Based on the information from mouse and human, the presence of a highly diversified germline VH repertoire was long thought to be the general rule for the generation of Ab diversity. However, following the analysis of V gene diversity in chicken (8, 9), rabbit (10), and pig (11), a relatively limited germline variability was found to be common as these species were shown to express only one V gene family. Furthermore, only one functional V gene is used in the rabbit, whereas chicken express only one functional V gene.
The V gene or the V gene family of chicken, rabbit, and pig were all found to belong to clan III. This finding, together with the observation that fish VH sequences have their closest homologs in mammalian clan III sequences, led to the assumption that this is the most ancient of the three mammalian clans (5, 12, 13, 14, 15). However, more recent data have shown that both cow (Bos taurus) and sheep express only one VH gene family, which belongs to clan II (16, 17, 18, 19). The exclusive expression of clan II sequences could be explained by an inactivation or loss of clan III members in these species. However, the question of which clan appeared first during evolution probably needs further attention. In addition, the frequency of inactivations of various clan members and the subsequent expansion of remaining members in the evolution of the H chain and their importance for the evolution of the H chain repertoire in vertebrates is still an open question.
Until recently most information available on mammalian H chain V region diversity has come from various placental mammals. To obtain a more detailed picture of mammalian V region evolution, we and other groups have recently turned our attention to nonplacental mammals. This has resulted in the characterization of the VH gene repertoire of the American short-tailed opossum (Monodelphis domestica) (20, 21, 22). The opossum was shown to express a relatively limited germline V gene repertoire, consisting of only two V gene families, both belonging to clan III. However, this limitation in variability is to some extent compensated for by a large variation in complementarity-determining region (CDR)33 and also by the variability in L chain V regions (23, 24). To increase our understanding of the processes that have shaped the H chain V gene repertoire during mammalian evolution we now turn our attention to the remaining mammalian lineage, the monotremes. Only three living species of monotremes exist today: the duck-billed platypus and two species of echidnas. The monotremes are egg-laying mammals and were therefore regarded as reptile-like or primitive mammals; however, they posses almost all major mammalian features, including a well-developed fur coat, a single bone in the lower jaw, three bones in the middle ear, and mammary glands. Histological studies show that the spleen-, thymus-, and gut-associated lymphoid tissues in the platypus are well developed and comparable in histological structure to those of therian mammals (25). However, in sites where lymph nodes would be expected in marsupials and placental mammals, monotremes were found to have lymphoid nodules that resemble the jugular bodies of the amphibians, which indicate that monotremes have a somewhat more primitive immune system (25).
A biochemical analysis of various Igs in a monotreme was presented in 1973 by Atwell et al. (26), who isolated Igs of two different m.w. from the short-beaked echidna (Tachyglossus aculeatus).
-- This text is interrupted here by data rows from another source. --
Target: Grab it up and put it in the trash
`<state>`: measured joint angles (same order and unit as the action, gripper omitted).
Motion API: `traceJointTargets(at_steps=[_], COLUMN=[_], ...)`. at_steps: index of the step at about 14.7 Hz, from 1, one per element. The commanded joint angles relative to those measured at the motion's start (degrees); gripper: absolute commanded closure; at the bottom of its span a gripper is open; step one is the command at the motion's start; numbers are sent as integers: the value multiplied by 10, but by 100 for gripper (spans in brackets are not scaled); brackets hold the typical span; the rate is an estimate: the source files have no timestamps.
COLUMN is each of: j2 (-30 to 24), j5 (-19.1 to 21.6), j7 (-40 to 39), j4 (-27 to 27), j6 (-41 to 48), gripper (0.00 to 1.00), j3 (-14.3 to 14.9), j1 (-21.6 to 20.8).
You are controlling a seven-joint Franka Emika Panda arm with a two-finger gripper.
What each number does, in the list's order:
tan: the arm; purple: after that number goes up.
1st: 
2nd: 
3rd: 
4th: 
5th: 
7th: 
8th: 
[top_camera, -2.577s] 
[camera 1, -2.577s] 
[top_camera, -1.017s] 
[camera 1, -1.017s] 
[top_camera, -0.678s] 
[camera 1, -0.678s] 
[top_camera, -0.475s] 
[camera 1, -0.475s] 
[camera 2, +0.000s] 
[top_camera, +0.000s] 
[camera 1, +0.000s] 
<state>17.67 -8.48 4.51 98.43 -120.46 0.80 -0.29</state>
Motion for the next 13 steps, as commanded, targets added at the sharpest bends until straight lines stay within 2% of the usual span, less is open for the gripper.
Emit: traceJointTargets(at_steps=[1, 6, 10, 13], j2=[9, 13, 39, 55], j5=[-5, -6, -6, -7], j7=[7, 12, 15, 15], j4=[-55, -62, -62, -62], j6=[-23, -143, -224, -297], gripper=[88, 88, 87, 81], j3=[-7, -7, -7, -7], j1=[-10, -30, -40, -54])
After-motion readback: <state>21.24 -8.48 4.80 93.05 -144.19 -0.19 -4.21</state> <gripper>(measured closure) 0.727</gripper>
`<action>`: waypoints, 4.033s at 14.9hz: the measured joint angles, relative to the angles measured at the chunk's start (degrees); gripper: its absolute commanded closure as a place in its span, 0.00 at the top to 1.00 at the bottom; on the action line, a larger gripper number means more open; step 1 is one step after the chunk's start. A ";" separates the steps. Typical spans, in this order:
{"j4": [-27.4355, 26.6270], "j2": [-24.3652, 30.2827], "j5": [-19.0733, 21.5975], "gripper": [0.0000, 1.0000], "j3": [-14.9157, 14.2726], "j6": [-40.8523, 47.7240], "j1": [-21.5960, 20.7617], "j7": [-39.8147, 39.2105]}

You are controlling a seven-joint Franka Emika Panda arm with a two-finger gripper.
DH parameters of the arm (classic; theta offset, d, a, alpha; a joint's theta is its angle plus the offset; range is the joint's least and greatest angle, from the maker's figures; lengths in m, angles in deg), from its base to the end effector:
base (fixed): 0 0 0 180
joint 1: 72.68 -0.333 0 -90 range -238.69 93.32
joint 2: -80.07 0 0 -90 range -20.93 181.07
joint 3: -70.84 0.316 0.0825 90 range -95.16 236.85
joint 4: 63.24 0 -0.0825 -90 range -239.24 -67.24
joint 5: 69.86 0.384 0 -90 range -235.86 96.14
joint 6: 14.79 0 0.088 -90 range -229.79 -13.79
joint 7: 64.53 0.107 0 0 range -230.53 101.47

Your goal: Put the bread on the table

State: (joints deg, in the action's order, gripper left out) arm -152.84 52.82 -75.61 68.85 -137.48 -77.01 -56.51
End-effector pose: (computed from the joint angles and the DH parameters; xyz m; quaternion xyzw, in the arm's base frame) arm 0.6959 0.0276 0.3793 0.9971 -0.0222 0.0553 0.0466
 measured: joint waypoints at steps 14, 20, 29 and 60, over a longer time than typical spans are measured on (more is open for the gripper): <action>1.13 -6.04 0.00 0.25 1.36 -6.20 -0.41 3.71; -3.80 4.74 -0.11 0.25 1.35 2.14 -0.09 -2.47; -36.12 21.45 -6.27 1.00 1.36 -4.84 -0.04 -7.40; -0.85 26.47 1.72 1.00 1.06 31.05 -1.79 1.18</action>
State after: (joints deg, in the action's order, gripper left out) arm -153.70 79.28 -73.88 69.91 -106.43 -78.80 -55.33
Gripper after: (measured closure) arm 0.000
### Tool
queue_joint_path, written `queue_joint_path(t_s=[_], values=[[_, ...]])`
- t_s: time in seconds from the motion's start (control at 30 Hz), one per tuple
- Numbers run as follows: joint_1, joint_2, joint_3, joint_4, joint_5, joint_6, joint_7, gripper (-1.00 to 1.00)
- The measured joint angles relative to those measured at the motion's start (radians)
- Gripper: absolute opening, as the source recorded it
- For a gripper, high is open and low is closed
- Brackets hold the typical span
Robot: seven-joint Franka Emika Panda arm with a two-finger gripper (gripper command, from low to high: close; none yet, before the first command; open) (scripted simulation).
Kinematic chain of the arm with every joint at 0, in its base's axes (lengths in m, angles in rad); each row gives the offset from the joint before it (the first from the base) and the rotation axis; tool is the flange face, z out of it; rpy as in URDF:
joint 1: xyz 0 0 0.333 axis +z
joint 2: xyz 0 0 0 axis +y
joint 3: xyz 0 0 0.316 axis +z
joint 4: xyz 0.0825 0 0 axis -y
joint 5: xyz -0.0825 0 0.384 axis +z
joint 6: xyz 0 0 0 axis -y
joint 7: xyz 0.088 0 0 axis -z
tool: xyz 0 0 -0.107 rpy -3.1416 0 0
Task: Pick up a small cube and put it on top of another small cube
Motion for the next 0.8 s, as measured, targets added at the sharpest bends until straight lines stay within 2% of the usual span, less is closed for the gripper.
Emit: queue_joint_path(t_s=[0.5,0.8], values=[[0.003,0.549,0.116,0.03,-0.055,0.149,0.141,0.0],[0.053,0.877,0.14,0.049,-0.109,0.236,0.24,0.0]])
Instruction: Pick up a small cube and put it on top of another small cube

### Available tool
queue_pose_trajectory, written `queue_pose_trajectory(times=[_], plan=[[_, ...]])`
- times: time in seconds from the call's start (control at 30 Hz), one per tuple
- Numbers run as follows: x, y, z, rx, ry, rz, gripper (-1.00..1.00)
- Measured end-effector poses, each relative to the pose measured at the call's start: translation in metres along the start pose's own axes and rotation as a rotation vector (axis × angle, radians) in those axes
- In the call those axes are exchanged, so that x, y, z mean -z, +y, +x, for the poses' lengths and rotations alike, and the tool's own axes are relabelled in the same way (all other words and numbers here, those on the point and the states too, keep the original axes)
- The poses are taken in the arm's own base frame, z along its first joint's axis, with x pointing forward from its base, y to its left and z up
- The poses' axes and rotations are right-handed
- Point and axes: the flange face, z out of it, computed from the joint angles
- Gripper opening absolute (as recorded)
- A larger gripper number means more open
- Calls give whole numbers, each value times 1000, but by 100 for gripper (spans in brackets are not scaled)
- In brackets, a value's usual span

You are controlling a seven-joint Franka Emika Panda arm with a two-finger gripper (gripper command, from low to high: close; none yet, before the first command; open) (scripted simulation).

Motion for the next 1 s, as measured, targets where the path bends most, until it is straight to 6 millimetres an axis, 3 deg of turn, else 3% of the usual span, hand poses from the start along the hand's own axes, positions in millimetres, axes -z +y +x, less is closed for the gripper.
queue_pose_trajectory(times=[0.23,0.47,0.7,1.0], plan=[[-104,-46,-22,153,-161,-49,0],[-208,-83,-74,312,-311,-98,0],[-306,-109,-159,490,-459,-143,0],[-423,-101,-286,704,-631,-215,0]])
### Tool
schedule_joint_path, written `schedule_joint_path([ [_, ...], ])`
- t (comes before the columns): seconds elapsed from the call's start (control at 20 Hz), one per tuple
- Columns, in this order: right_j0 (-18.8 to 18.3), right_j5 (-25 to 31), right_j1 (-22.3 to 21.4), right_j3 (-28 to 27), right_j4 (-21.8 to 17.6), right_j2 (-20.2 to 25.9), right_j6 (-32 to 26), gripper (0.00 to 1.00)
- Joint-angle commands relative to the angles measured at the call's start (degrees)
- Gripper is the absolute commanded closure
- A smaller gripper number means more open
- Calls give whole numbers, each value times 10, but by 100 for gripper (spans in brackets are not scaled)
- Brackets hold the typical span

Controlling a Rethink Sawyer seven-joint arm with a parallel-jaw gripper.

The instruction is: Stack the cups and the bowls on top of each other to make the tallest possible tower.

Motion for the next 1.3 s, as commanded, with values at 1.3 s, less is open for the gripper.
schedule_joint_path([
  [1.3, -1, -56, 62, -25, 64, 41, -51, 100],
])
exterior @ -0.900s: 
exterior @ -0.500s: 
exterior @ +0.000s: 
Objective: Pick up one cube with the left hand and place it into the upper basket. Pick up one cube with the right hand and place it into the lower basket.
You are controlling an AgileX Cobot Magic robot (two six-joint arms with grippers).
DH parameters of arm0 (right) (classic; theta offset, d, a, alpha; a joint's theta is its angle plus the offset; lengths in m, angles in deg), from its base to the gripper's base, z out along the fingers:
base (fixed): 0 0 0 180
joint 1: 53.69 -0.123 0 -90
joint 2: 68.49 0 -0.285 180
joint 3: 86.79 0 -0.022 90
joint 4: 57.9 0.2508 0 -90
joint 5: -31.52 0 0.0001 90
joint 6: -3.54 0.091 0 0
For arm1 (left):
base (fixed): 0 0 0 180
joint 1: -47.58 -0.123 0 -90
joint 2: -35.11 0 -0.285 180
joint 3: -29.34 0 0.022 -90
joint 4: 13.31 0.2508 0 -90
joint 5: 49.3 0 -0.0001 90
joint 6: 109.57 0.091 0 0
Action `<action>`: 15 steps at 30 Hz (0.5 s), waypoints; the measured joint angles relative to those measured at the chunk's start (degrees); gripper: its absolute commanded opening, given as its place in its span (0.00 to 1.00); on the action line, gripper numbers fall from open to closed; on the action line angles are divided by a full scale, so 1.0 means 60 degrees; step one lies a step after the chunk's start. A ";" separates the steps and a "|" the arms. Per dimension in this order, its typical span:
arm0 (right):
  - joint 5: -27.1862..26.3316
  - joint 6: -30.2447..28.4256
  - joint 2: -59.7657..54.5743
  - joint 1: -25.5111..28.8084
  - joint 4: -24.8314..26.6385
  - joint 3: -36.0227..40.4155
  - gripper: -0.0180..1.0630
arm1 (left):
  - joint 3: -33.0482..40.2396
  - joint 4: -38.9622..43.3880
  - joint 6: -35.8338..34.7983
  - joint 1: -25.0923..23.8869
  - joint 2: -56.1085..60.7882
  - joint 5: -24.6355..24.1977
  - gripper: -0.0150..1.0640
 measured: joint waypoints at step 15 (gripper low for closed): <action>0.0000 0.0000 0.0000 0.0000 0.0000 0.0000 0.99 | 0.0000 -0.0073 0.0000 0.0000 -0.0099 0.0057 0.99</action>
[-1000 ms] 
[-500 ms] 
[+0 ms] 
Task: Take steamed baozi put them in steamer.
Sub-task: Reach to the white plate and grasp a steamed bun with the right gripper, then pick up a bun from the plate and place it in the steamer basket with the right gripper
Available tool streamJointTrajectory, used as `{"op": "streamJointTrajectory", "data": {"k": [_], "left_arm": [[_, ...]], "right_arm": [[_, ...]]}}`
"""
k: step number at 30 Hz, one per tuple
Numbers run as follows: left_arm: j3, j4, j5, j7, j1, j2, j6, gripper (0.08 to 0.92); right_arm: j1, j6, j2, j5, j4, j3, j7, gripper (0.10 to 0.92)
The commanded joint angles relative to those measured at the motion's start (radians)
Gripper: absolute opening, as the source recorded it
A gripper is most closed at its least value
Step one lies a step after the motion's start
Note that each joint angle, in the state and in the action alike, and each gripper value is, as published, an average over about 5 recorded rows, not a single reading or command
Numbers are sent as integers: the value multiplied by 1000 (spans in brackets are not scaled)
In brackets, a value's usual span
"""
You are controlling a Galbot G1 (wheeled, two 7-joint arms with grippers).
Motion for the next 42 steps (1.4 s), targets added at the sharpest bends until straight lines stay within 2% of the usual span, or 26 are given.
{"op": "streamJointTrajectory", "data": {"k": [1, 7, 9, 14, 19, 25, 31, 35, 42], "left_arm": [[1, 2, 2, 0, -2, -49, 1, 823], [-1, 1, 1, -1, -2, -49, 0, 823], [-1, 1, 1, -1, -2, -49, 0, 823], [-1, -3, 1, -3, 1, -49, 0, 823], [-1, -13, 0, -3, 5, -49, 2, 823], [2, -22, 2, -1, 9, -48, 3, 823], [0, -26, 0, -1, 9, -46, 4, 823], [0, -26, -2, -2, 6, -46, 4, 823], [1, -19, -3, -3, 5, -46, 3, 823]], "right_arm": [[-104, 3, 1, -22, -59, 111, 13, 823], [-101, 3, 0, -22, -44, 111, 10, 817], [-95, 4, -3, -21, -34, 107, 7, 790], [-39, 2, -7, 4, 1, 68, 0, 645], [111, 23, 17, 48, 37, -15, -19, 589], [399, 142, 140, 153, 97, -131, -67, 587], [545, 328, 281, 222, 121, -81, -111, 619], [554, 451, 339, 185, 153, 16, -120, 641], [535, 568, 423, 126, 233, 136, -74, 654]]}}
The high-m.w. protein resembled human IgM and the low-m.w. Ig resembled human IgG in electrophoretic mobility. Both the high- and low-m.w. Igs consisted of what appear to be equimolar amounts of L and H chains. An N-terminal amino acid sequence of the H chain of the low-m.w. Ig resulted in a sequence that resembles group III of mammalian V gene sequences (27). However, except for this N-terminal sequence, no more detailed molecular analysis of a monotreme Ig protein has been published.
Marsupials are thought to have separated from the eutherian (placental)
mammals 130 million years ago (28, 29), while the major
radiation of the placental mammals probably occurred 70120 million
years ago. However, the precise evolutionary relationship between
monotremes and the other mammalian lineages has not yet been resolved.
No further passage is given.